• **Information supplied**

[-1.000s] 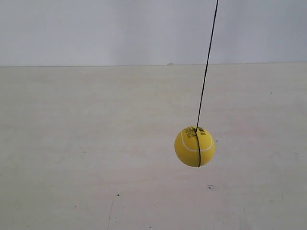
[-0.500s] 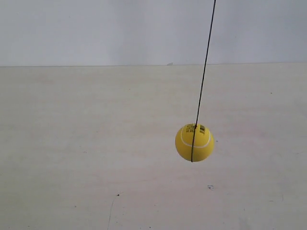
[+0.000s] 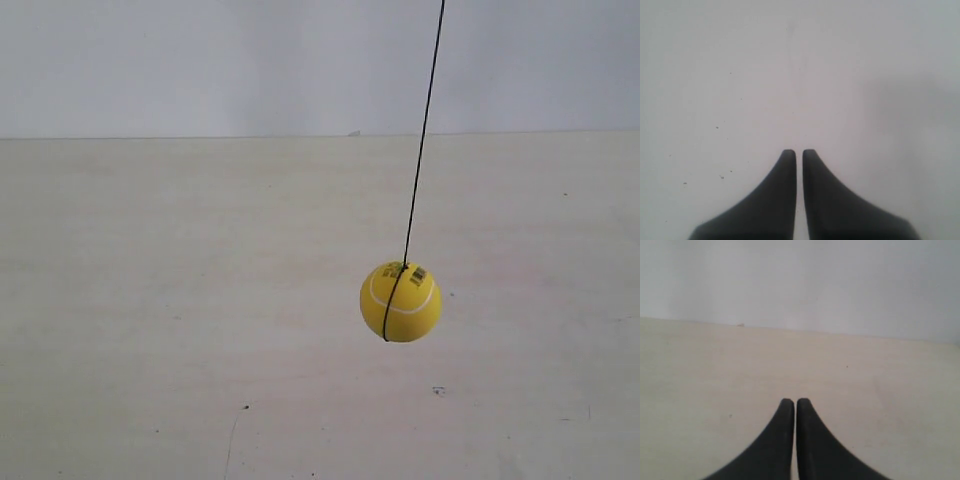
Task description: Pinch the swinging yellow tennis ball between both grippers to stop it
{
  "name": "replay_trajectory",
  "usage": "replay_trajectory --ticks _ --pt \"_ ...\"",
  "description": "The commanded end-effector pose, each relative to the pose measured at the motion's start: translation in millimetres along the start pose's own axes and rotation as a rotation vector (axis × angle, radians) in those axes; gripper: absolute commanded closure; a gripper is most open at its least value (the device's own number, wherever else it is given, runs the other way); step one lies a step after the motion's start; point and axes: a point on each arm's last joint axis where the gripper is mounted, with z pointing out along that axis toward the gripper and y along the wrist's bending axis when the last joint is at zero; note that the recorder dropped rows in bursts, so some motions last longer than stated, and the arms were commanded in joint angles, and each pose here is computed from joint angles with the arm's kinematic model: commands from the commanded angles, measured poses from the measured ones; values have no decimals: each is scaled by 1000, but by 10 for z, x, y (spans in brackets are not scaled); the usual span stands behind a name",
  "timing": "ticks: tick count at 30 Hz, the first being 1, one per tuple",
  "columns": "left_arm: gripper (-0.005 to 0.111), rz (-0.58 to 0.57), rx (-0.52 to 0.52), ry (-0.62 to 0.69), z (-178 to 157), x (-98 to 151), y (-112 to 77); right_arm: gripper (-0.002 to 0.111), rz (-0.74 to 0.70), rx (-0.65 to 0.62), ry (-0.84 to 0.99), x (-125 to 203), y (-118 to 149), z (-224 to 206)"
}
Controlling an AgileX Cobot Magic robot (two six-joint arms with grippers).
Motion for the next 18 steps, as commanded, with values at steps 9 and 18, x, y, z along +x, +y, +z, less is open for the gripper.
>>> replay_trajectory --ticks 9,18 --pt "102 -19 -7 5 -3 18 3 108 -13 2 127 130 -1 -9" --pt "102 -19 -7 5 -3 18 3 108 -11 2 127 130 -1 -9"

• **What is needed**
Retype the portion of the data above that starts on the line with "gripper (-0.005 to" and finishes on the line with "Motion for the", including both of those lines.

• **Response to this task**
  "columns": "left_arm: gripper (-0.005 to 0.111), rz (-0.58 to 0.57), rx (-0.52 to 0.52), ry (-0.62 to 0.69), z (-178 to 157), x (-98 to 151), y (-112 to 77); right_arm: gripper (-0.002 to 0.111), rz (-0.74 to 0.70), rx (-0.65 to 0.62), ry (-0.84 to 0.99), x (-125 to 203), y (-118 to 149), z (-224 to 206)"
}
Controlling an AgileX Cobot Magic robot (two six-joint arms with grippers).
Motion for the next 18 steps, as commanded, with values at steps 9 and 18, x, y, z along +x, +y, +z, less is open for the gripper.

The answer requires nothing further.